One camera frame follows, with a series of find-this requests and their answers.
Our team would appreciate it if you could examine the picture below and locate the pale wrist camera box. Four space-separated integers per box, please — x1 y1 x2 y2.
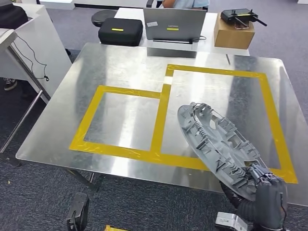
214 212 248 231

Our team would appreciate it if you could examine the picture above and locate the black office chair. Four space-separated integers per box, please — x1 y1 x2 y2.
146 0 164 9

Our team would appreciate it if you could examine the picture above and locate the white desk panel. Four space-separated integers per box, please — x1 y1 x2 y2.
0 3 72 106

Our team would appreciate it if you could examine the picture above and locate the thin black cable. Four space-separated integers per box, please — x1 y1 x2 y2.
13 33 50 82

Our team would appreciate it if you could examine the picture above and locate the black zip case yellow label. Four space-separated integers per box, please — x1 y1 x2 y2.
98 17 143 47

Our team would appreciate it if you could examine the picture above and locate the grey plastic wheel cover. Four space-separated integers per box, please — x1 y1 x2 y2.
177 102 273 202

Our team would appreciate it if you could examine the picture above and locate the person's shoe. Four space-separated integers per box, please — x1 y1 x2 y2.
3 78 18 91

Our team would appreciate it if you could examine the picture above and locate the person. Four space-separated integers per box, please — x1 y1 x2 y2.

WHAT TO WORK ON: The answer must be the line containing "the black office" and every line after it through the last line of the records above, repeated exactly.

RESULT OF THIS EXERCISE:
Our team would appreciate it if you could examine the picture above and locate the black office chair. Four space-separated integers per box, please — x1 y1 x2 y2.
146 0 164 9

Our team would appreciate it if you could examine the picture above and locate the white desk panel. Four space-separated integers per box, please — x1 y1 x2 y2.
0 3 72 106

Our team would appreciate it if you could examine the picture above and locate the thin black cable. Four space-separated integers per box, please — x1 y1 x2 y2.
13 33 50 82

Our team would appreciate it if you could examine the picture above and locate the black zip case yellow label. Four space-separated integers per box, please — x1 y1 x2 y2.
98 17 143 47

Our team would appreciate it if you could examine the picture above and locate the grey plastic wheel cover. Four space-separated integers per box, please — x1 y1 x2 y2.
177 102 273 202

Our team would appreciate it if you could examine the picture above and locate the person's shoe. Four space-separated integers per box, please — x1 y1 x2 y2.
3 78 18 91

Our team would appreciate it if you could examine the picture above and locate the person. Four space-separated integers per box, please — x1 y1 x2 y2.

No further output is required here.